- WHAT IS EXPECTED:
What lines below hold the string "text"? Copy them all.

- DATA:
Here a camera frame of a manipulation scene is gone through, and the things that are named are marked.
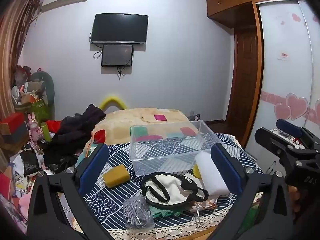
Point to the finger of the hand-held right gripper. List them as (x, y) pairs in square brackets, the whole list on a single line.
[(271, 140), (288, 127)]

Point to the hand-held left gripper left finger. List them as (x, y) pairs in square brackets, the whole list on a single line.
[(96, 163)]

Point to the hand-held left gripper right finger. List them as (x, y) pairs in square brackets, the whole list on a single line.
[(226, 170)]

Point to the white foam sponge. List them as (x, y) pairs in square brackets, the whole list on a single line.
[(208, 172)]

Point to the large yellow sponge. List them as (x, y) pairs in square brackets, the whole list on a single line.
[(116, 176)]

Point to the small yellow sponge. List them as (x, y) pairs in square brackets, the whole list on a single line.
[(196, 172)]

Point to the clear plastic box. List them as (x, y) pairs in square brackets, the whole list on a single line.
[(172, 150)]

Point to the white cloth with black trim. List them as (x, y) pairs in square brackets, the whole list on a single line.
[(170, 187)]

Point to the person's right hand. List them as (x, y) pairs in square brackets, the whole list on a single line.
[(296, 198)]

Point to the blue white patterned tablecloth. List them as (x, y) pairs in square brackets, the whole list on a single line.
[(117, 155)]

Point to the black clothes pile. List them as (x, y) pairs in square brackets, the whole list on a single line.
[(72, 132)]

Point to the beige blanket with colour patches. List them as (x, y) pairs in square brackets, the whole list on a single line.
[(125, 122)]

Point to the red cloth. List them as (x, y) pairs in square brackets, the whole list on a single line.
[(53, 125)]

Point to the white wardrobe with pink hearts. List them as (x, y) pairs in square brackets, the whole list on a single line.
[(285, 67)]

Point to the green bottle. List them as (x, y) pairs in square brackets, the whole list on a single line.
[(46, 131)]

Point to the grey mesh in plastic bag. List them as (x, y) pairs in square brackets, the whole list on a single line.
[(137, 212)]

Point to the brown wooden door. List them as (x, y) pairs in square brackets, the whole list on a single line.
[(243, 80)]

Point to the yellow foam arch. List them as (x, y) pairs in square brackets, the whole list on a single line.
[(111, 100)]

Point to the black plastic bag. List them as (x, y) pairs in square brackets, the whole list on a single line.
[(30, 162)]

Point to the pink bunny toy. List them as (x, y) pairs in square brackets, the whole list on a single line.
[(33, 128)]

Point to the green cloth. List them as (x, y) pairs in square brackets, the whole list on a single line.
[(162, 211)]

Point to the green cardboard box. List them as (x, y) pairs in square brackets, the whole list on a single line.
[(37, 108)]

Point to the red box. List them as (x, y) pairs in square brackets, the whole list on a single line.
[(11, 125)]

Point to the dark green plush cushion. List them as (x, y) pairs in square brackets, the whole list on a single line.
[(48, 82)]

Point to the small black monitor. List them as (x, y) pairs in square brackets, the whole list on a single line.
[(117, 55)]

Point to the wooden overhead cabinet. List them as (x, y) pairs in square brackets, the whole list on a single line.
[(232, 2)]

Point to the striped brown curtain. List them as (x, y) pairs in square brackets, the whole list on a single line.
[(12, 42)]

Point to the black wall television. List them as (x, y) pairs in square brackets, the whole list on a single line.
[(119, 27)]

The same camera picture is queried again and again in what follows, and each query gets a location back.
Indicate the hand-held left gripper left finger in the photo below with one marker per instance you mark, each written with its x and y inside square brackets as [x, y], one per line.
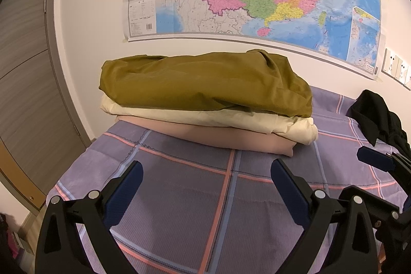
[123, 193]

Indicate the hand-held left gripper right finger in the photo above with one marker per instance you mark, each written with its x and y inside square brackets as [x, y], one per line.
[290, 193]

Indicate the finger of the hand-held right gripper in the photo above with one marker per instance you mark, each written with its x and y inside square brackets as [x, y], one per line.
[374, 157]
[375, 205]

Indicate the olive green jacket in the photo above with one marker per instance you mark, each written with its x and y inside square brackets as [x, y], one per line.
[199, 81]

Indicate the black garment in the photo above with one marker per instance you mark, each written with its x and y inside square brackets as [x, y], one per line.
[369, 113]

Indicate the cream garment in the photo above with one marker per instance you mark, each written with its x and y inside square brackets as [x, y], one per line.
[289, 129]

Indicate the purple plaid bed sheet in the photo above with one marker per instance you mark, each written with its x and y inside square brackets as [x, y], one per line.
[192, 190]

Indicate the pink garment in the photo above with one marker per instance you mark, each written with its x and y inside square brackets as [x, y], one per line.
[224, 139]

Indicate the wooden wardrobe door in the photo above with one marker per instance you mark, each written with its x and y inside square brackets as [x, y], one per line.
[29, 68]

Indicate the white wall socket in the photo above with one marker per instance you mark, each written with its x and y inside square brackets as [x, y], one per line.
[390, 62]
[400, 68]

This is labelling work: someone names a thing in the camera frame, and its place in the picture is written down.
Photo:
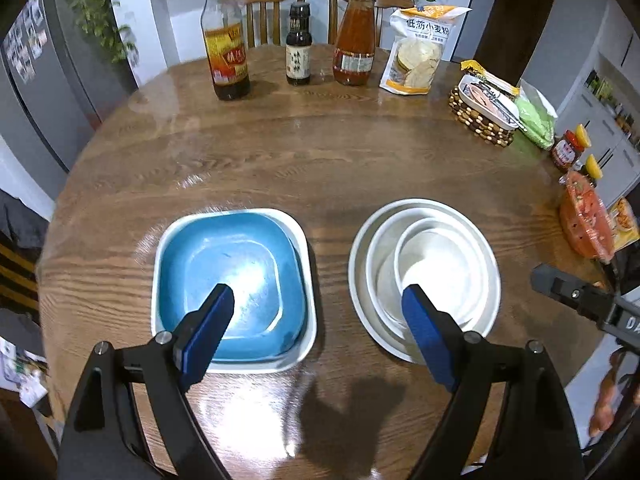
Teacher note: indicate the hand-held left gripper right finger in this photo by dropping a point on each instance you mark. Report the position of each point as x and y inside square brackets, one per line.
[425, 332]

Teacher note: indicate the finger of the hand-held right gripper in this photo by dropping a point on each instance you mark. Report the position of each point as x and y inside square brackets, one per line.
[570, 290]

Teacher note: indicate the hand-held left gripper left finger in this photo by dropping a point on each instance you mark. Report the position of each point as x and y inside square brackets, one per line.
[212, 330]

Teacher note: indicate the small white ramekin bowl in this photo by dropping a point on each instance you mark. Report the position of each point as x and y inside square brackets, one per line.
[440, 260]

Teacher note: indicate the medium white bowl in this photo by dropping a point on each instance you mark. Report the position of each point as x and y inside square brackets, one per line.
[382, 255]

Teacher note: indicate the large white bowl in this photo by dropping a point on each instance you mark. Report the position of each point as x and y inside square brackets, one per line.
[357, 270]

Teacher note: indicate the person's right hand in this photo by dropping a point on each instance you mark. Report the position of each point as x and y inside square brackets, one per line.
[607, 395]

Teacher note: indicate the orange plastic basket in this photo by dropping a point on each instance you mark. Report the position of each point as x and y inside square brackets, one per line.
[582, 215]

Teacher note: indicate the yellow printed snack packet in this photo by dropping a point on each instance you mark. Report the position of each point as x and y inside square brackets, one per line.
[625, 222]

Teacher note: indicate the dark jar yellow lid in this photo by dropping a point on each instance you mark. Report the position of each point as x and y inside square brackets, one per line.
[592, 167]

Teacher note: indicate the red-lid sauce jar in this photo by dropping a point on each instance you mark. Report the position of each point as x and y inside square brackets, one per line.
[567, 152]

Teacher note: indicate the green plastic packet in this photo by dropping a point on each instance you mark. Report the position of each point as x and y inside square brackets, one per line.
[537, 120]

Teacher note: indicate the wooden beaded trivet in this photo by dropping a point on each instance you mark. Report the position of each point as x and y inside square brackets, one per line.
[475, 127]

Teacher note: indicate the pile of boxes and papers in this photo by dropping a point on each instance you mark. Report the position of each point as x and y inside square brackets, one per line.
[25, 370]

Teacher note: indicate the white cabinet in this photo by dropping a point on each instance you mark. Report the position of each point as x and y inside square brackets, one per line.
[610, 95]

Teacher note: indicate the wooden slatted chair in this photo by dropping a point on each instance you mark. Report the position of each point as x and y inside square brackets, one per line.
[17, 280]

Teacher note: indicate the white rectangular dish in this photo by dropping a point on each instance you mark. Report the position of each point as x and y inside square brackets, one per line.
[487, 100]

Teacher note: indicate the dark cloth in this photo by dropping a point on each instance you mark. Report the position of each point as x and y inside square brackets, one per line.
[20, 215]

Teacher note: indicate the yellow snack wrapper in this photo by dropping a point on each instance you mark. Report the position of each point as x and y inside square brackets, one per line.
[472, 66]

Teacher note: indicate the tall vinegar bottle yellow cap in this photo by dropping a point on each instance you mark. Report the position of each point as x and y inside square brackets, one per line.
[225, 60]

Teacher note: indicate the flour bag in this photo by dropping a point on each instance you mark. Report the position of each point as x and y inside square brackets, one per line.
[415, 60]

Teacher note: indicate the grey refrigerator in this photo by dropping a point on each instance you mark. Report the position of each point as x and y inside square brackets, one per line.
[55, 100]

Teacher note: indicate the dark wooden door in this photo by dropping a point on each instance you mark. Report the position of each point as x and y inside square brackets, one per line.
[515, 15]

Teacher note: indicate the small dark sauce bottle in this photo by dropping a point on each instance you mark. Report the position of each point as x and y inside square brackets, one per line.
[298, 60]

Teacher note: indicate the red sauce bottle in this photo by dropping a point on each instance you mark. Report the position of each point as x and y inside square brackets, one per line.
[354, 55]

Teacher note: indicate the hanging green vine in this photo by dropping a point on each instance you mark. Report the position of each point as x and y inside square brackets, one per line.
[100, 10]

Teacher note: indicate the group of refrigerator photos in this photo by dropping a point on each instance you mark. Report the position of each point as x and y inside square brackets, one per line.
[25, 40]

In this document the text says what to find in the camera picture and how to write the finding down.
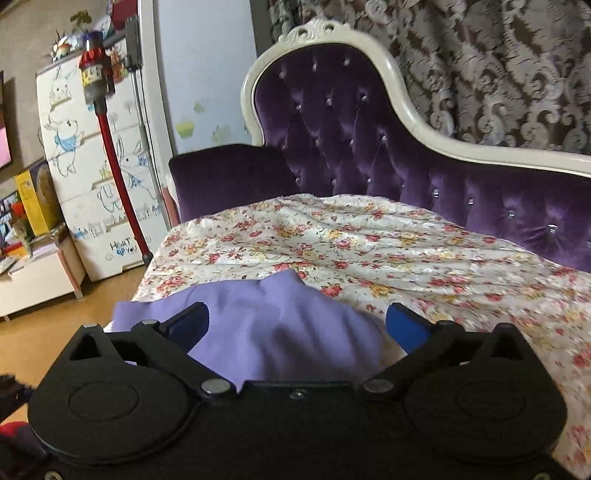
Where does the white rabbit print drawer cabinet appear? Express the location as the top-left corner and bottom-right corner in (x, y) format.
(36, 34), (170, 283)

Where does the floral blanket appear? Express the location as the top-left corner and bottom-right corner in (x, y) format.
(131, 194), (591, 472)

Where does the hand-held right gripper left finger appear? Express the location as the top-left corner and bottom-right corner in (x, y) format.
(68, 301), (237, 400)

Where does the purple hooded zip jacket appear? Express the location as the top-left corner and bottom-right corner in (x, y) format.
(113, 268), (393, 391)

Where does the potted plant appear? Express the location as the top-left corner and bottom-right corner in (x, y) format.
(69, 9), (94, 35)

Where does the purple tufted sofa white frame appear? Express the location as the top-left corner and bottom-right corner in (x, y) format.
(168, 17), (591, 273)

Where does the red stick vacuum cleaner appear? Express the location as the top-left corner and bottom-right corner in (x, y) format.
(78, 14), (155, 267)

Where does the white low media stand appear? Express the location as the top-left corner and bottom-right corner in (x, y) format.
(0, 225), (87, 322)

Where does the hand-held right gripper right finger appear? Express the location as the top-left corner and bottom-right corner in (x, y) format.
(359, 302), (534, 400)

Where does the yellow box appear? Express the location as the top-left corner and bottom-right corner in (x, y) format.
(14, 159), (64, 237)

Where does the brown damask curtain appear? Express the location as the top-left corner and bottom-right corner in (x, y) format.
(268, 0), (591, 153)

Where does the wall television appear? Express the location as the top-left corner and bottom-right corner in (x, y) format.
(0, 71), (12, 169)

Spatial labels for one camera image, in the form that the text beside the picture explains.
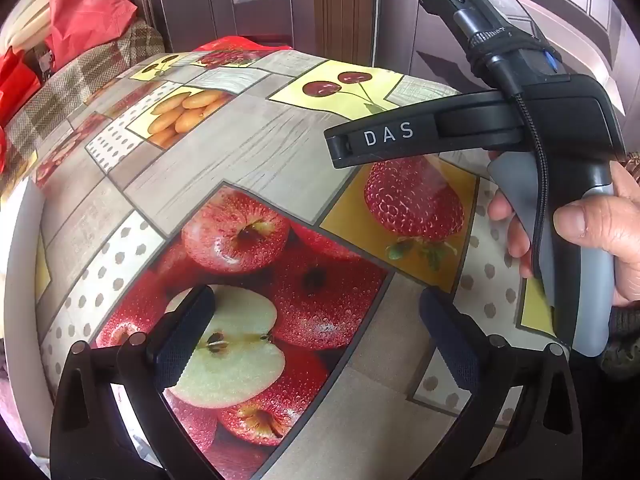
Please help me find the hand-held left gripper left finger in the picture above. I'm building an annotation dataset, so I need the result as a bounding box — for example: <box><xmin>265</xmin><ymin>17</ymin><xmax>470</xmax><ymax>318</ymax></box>
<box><xmin>49</xmin><ymin>285</ymin><xmax>218</xmax><ymax>480</ymax></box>

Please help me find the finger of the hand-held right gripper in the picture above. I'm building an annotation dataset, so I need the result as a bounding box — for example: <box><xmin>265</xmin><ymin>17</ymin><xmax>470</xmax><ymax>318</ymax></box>
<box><xmin>323</xmin><ymin>126</ymin><xmax>354</xmax><ymax>169</ymax></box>

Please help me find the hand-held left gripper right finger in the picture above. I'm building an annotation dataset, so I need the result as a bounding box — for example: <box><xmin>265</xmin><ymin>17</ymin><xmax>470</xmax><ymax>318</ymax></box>
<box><xmin>419</xmin><ymin>290</ymin><xmax>583</xmax><ymax>480</ymax></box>

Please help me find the person's right hand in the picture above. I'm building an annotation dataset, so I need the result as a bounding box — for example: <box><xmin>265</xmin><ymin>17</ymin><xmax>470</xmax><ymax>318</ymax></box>
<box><xmin>487</xmin><ymin>150</ymin><xmax>640</xmax><ymax>308</ymax></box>

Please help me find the fruit-printed tablecloth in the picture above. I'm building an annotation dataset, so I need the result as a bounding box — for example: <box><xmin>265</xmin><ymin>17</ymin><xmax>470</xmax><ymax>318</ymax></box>
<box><xmin>0</xmin><ymin>47</ymin><xmax>576</xmax><ymax>480</ymax></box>

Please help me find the red plastic bag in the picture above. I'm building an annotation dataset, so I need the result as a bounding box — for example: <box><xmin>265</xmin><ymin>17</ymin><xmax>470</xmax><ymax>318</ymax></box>
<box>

- WRITTEN SOLUTION:
In this document the text says what to find in the camera picture and how to write the finding down.
Spatial labels for one camera image, in the form that the text beside the picture explains.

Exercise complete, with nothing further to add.